Coming out of the cocoon of a socialist mould, post-liberalisation India has seen aspiration levels of its masses shoot up exponentially.

If that is one side of the coin, then on the other side there is a very regimented mindset that has come into play recently, as manifest in Bharatiya Janata Party’s rise to power and with it, the rising clamour among rightist fringe groups to replace India’s multicultural mosaic with a monochrome of conformism to a very rigid interpretation of Hindutva (Hindu nationalism).

With India standing at this existential crossroads, emerges Rahul Gandhi. To counter the growing spectre of majoritarian absolutism and in order to be better-attuned to the changing mindscape of an ambitious nation, where 65 per cent of the 1.25 billion-strong population is aged below 35, the Congress needed to hit the reboot button soon enough.

A confident, no-holds-barred Rahul during the just-concluded Gujarat and Himachal Pradesh assembly election campaigns is an indicator of India’s principal opposition party finally turning the corner.

Having seen from close quarters grandmother Indira and later father Rajiv martyred by forces intent on destabilising India, Rahul knows it better than perhaps anyone else that his surname bears the burden of deliverance like no other in contemporary India.

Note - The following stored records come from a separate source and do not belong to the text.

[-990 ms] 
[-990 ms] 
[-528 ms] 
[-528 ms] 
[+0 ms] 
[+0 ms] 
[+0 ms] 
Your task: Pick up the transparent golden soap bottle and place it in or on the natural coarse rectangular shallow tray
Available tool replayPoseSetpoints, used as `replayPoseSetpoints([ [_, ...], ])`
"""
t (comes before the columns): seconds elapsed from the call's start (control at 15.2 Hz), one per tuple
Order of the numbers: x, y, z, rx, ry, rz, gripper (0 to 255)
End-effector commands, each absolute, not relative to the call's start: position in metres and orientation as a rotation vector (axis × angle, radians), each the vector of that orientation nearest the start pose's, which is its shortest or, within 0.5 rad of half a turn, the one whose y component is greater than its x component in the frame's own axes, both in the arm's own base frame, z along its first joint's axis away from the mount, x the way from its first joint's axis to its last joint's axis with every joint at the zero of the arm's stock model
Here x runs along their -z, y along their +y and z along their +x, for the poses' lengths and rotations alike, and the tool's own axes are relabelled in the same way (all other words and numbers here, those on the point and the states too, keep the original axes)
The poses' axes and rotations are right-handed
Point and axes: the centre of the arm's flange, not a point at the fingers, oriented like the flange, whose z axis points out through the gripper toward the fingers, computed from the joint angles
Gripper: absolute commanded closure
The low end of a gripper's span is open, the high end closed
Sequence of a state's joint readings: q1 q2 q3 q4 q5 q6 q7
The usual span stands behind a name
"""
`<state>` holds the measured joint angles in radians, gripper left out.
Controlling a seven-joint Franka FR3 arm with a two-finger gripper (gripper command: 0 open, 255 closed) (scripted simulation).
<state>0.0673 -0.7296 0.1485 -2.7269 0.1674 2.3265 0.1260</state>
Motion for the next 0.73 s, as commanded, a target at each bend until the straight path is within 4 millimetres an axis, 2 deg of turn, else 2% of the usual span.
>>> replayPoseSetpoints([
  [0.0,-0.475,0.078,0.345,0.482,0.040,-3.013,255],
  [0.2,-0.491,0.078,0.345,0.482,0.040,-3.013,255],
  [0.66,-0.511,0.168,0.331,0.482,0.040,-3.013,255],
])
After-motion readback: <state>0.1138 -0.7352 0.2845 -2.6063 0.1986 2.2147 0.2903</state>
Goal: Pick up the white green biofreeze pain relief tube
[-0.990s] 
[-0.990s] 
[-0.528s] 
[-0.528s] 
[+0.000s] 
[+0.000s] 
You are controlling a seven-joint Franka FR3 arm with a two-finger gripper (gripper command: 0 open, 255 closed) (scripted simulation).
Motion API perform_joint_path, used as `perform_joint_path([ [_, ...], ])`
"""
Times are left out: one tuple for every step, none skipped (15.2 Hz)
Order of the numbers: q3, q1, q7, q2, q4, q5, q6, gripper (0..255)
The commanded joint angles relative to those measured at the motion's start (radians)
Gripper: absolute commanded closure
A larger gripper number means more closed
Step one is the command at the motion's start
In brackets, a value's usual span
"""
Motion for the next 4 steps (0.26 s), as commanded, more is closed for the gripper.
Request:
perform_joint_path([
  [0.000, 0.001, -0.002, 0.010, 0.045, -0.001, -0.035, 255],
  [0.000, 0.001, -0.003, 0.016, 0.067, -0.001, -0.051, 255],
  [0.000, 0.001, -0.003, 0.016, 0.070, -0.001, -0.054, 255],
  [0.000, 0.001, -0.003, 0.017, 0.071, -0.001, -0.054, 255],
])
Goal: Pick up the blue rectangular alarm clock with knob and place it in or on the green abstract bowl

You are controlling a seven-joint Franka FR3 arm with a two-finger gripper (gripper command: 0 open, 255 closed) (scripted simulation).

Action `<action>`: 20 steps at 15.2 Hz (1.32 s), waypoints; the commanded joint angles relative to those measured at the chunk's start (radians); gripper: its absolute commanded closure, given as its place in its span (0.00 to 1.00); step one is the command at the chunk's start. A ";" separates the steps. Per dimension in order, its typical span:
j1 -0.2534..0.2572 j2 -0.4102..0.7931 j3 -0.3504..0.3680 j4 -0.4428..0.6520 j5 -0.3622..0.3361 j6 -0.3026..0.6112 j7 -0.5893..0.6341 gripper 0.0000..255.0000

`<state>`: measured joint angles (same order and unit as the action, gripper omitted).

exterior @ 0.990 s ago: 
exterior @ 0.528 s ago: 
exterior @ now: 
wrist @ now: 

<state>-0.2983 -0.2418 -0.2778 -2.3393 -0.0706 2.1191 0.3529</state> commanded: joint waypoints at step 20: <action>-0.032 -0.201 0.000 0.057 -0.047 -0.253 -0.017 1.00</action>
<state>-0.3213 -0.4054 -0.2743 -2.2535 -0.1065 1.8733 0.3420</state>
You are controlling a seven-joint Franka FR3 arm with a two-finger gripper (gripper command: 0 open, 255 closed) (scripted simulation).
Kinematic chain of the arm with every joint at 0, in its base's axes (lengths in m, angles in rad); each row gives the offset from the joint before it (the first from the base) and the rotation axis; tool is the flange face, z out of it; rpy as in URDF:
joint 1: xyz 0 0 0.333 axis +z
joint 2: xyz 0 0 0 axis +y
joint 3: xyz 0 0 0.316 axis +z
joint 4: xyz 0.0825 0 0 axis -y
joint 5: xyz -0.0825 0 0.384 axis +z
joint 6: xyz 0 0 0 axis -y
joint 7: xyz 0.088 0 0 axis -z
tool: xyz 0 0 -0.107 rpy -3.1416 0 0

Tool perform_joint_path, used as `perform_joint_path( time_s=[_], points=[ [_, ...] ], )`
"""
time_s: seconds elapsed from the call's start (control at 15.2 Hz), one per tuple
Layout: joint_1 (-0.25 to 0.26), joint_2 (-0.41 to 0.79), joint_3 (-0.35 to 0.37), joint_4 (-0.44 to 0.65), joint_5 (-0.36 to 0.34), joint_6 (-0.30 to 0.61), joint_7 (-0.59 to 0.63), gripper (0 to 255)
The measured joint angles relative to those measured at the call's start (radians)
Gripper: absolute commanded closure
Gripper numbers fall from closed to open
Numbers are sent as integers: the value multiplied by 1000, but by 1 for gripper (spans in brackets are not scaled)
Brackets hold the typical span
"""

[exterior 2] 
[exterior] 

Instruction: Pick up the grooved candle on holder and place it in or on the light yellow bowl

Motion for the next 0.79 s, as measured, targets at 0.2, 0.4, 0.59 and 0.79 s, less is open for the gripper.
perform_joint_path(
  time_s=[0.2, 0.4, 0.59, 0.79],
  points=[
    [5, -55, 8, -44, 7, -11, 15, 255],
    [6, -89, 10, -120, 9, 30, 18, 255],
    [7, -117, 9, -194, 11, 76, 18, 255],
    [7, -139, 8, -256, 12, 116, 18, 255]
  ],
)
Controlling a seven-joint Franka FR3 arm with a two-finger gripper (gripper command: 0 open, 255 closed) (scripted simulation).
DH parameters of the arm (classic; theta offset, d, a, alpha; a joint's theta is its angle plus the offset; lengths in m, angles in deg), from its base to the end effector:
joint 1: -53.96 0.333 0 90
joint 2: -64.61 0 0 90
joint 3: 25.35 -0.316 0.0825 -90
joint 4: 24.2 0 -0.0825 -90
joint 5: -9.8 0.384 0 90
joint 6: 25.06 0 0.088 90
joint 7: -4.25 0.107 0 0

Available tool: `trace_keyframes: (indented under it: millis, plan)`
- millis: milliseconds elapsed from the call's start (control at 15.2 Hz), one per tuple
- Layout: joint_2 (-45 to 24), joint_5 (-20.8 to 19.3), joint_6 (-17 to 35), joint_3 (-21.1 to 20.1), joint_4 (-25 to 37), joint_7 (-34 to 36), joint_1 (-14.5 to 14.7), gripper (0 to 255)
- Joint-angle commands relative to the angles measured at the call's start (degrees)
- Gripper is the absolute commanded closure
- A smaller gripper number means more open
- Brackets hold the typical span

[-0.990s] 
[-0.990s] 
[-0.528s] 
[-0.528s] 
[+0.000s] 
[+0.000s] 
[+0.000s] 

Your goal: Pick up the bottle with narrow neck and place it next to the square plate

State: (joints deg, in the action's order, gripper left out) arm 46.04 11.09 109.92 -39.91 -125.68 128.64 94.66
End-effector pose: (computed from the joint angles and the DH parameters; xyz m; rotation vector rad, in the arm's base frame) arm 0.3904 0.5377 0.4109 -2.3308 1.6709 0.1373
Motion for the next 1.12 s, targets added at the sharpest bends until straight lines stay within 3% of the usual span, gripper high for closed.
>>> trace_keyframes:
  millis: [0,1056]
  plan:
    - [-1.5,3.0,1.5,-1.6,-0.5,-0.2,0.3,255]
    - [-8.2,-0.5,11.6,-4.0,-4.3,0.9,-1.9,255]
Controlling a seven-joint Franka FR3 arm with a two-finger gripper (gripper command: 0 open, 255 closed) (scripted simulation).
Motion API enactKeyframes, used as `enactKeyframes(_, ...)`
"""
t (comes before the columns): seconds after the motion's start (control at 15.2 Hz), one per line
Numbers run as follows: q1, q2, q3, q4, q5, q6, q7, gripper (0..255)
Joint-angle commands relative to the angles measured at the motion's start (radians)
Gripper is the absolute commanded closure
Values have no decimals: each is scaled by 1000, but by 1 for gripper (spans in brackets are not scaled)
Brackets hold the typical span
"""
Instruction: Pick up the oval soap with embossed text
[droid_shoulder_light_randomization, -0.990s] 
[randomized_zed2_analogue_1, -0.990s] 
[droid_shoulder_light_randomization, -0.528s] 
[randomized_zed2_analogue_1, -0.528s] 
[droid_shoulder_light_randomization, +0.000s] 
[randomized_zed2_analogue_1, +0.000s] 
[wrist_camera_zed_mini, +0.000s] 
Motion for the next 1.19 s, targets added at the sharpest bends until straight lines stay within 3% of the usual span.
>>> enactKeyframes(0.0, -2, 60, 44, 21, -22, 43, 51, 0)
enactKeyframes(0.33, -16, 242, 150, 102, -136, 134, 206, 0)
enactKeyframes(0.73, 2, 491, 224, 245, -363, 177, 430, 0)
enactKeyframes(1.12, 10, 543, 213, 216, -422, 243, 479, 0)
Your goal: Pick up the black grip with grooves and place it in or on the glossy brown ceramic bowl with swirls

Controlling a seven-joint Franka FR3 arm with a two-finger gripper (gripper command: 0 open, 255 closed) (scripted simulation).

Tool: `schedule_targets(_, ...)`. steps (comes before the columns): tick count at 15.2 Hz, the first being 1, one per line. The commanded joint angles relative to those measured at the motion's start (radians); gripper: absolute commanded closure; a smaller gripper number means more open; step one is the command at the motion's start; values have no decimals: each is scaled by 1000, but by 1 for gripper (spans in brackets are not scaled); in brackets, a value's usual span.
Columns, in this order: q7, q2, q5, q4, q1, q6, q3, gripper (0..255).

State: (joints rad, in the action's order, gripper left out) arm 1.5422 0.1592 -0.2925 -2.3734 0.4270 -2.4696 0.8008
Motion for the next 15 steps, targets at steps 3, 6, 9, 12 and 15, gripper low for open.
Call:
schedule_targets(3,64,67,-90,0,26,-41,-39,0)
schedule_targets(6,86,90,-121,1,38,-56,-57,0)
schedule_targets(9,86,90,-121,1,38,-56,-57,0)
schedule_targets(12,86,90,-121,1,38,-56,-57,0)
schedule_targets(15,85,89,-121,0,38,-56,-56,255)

His speech at his coronation ceremony – “Like many Indians across the country, I am an idealist” — bore a strong echo of what Rajiv had once said: “I am young. I too have a dream.” Firing up the dream of a modern, more inclusive India with an idealist, secularist leader’s zeal is what not just an average Congressman, but the vast majority of Indians will now be expecting from Rahul.